▸ TASK TO CARRY OUT: Whenever a picture appears in the records, exclude it, and transcribe everything else exactly.

╭──

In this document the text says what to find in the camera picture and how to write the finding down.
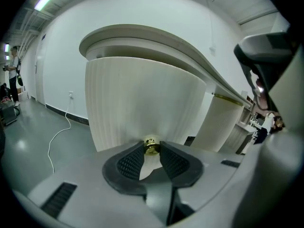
power cord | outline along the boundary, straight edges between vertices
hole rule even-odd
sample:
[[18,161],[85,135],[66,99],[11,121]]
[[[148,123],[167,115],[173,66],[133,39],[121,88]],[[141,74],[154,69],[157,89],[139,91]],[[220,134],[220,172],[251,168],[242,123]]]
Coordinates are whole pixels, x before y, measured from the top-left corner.
[[63,130],[59,131],[58,133],[56,133],[55,136],[52,138],[52,140],[49,142],[49,145],[48,145],[48,152],[47,152],[47,155],[48,155],[48,158],[49,158],[49,160],[51,161],[51,164],[52,164],[53,174],[55,173],[55,169],[54,169],[54,165],[53,165],[53,162],[52,162],[52,160],[51,160],[51,157],[49,156],[49,152],[50,152],[50,150],[51,150],[51,143],[52,143],[52,141],[56,138],[56,136],[57,136],[59,133],[65,131],[65,130],[71,129],[71,123],[70,123],[70,121],[69,121],[68,118],[67,118],[67,112],[68,112],[68,109],[69,109],[69,107],[70,107],[70,103],[71,103],[71,97],[69,98],[68,107],[67,107],[66,114],[65,114],[65,117],[66,117],[68,123],[70,124],[70,127],[69,127],[69,128],[66,128],[66,129],[63,129]]

white shirt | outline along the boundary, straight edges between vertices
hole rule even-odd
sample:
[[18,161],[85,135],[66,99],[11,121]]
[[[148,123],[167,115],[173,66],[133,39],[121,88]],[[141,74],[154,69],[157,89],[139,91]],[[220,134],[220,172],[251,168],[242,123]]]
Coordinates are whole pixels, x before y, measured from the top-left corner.
[[[18,65],[18,56],[15,56],[13,60],[11,60],[10,65],[11,67],[15,67],[17,69],[17,65]],[[9,79],[16,77],[17,76],[17,71],[16,70],[12,70],[9,71]]]
[[270,129],[272,127],[272,124],[273,124],[273,118],[274,118],[275,115],[273,115],[272,113],[267,115],[265,117],[265,121],[262,125],[262,127],[266,128],[267,129],[267,132],[270,132]]

ceiling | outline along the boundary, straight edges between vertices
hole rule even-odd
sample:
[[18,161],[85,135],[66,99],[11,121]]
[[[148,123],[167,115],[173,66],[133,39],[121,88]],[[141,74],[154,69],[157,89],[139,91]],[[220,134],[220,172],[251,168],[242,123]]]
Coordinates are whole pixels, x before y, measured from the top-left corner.
[[[34,6],[39,0],[28,0],[18,12],[10,29],[4,36],[2,43],[20,46],[19,55],[25,52],[40,33],[42,28],[50,22],[56,13],[73,0],[51,0],[38,12]],[[277,12],[270,0],[209,0],[225,11],[235,22],[243,25],[254,19]],[[4,52],[1,52],[0,63],[5,63]]]

door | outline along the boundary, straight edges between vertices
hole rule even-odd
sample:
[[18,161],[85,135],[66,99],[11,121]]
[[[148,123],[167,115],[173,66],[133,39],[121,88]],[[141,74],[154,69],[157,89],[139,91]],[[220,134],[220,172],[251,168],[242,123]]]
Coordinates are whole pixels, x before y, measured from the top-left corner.
[[45,105],[43,95],[43,65],[47,52],[46,34],[38,43],[36,52],[36,100]]

gray floor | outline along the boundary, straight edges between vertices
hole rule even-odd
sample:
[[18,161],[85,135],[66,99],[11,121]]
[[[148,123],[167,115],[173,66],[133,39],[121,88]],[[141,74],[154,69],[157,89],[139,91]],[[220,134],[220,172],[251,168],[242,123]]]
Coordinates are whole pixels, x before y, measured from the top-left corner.
[[[17,121],[5,129],[3,172],[15,190],[27,195],[52,174],[48,144],[60,130],[68,128],[60,116],[33,99],[21,102]],[[70,120],[72,128],[60,133],[51,144],[55,171],[84,155],[96,152],[90,127]]]

╰──

▸ ANSWER TO THIS EXERCISE:
In this document the text says what to find in the camera picture and how to write the finding down.
power cord | outline along the boundary, straight edges between vertices
hole rule even-odd
sample:
[[18,161],[85,135],[66,99],[11,121]]
[[[148,123],[167,115],[173,66],[133,39],[121,88]],[[141,74],[154,69],[157,89],[139,91]],[[220,134],[220,172],[251,168],[242,123]]]
Coordinates are whole pixels, x before y, measured from the top-left corner.
[[63,130],[59,131],[58,133],[56,133],[55,136],[52,138],[52,140],[49,142],[49,145],[48,145],[48,152],[47,152],[47,155],[48,155],[48,158],[49,158],[49,160],[51,161],[51,164],[52,164],[53,174],[55,173],[55,169],[54,169],[54,165],[53,165],[53,162],[52,162],[52,160],[51,160],[51,157],[49,156],[49,152],[50,152],[50,150],[51,150],[51,143],[52,143],[52,141],[56,138],[56,136],[57,136],[59,133],[65,131],[65,130],[71,129],[71,123],[70,123],[70,121],[69,121],[68,118],[67,118],[67,112],[68,112],[68,109],[69,109],[69,107],[70,107],[70,103],[71,103],[71,97],[69,98],[68,107],[67,107],[66,114],[65,114],[65,117],[66,117],[68,123],[70,124],[70,127],[69,127],[69,128],[66,128],[66,129],[63,129]]

white shirt | outline along the boundary, straight edges between vertices
hole rule even-odd
sample:
[[18,161],[85,135],[66,99],[11,121]]
[[[148,123],[167,115],[173,66],[133,39],[121,88]],[[141,74],[154,69],[157,89],[139,91]],[[220,134],[220,172],[251,168],[242,123]]]
Coordinates are whole pixels, x before y, measured from the top-left corner.
[[[18,65],[18,56],[15,56],[13,60],[11,60],[10,65],[11,67],[15,67],[17,69],[17,65]],[[9,79],[16,77],[17,76],[17,71],[16,70],[12,70],[9,71]]]
[[270,129],[272,127],[272,124],[273,124],[273,118],[274,118],[275,115],[273,115],[272,113],[267,115],[265,117],[265,121],[262,125],[262,127],[266,128],[267,129],[267,132],[270,132]]

ceiling | outline along the boundary, straight edges between vertices
hole rule even-odd
sample:
[[18,161],[85,135],[66,99],[11,121]]
[[[148,123],[167,115],[173,66],[133,39],[121,88]],[[141,74],[154,69],[157,89],[139,91]],[[220,134],[220,172],[251,168],[242,123]]]
Coordinates are whole pixels, x before y, measured from the top-left corner.
[[[34,6],[39,0],[28,0],[18,12],[10,29],[4,36],[2,43],[20,46],[19,55],[25,52],[40,33],[42,28],[50,22],[56,13],[73,0],[51,0],[38,12]],[[277,12],[270,0],[209,0],[225,11],[235,22],[243,25],[254,19]],[[4,52],[1,52],[0,63],[5,63]]]

door | outline along the boundary, straight edges between vertices
hole rule even-odd
sample:
[[18,161],[85,135],[66,99],[11,121]]
[[[148,123],[167,115],[173,66],[133,39],[121,88]],[[141,74],[154,69],[157,89],[139,91]],[[220,134],[220,172],[251,168],[242,123]]]
Coordinates are whole pixels, x before y, measured from the top-left corner.
[[45,105],[43,95],[43,65],[47,52],[46,34],[38,43],[36,52],[36,100]]

gray floor | outline along the boundary, straight edges between vertices
hole rule even-odd
sample:
[[18,161],[85,135],[66,99],[11,121]]
[[[148,123],[167,115],[173,66],[133,39],[121,88]],[[141,74],[154,69],[157,89],[139,91]],[[220,134],[220,172],[251,168],[242,123]]]
Coordinates are whole pixels, x before y, measured from the top-left corner.
[[[17,121],[5,129],[3,172],[15,190],[27,195],[52,174],[48,144],[60,130],[68,128],[60,116],[33,99],[21,102]],[[70,120],[72,128],[60,133],[51,144],[55,171],[84,155],[96,152],[90,127]]]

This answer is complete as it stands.